■ What you are asked to do
Return only the number of lines in the data below where the word "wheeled" appears.

■ Material provided
————

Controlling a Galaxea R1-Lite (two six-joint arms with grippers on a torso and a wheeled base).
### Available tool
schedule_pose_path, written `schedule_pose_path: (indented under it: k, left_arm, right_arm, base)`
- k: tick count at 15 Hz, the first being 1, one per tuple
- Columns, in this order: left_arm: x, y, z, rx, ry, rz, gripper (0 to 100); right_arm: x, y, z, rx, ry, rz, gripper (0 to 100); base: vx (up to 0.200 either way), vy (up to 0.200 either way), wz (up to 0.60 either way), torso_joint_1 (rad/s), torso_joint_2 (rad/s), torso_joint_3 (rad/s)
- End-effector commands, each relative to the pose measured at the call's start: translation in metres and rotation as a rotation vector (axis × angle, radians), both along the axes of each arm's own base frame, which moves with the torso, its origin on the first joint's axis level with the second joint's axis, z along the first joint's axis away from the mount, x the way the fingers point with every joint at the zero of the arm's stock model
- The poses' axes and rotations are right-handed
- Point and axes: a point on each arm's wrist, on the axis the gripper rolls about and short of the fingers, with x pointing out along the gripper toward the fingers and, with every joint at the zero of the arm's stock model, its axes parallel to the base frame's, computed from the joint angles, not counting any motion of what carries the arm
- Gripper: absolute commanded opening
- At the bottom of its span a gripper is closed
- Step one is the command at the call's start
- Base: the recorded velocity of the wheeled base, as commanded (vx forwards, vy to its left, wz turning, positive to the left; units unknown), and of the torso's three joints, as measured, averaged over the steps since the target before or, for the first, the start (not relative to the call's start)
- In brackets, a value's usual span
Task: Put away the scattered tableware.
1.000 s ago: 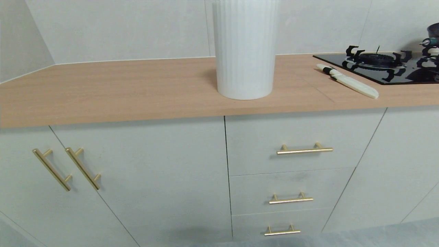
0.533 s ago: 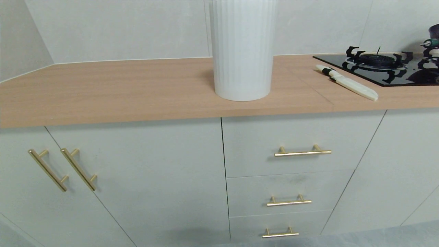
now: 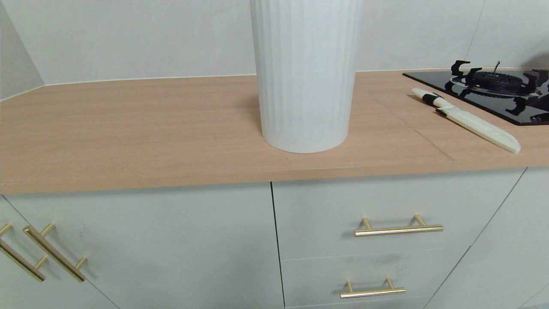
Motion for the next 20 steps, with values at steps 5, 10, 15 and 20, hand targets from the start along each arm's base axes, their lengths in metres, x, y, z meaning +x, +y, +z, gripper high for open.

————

■ Result of this task
2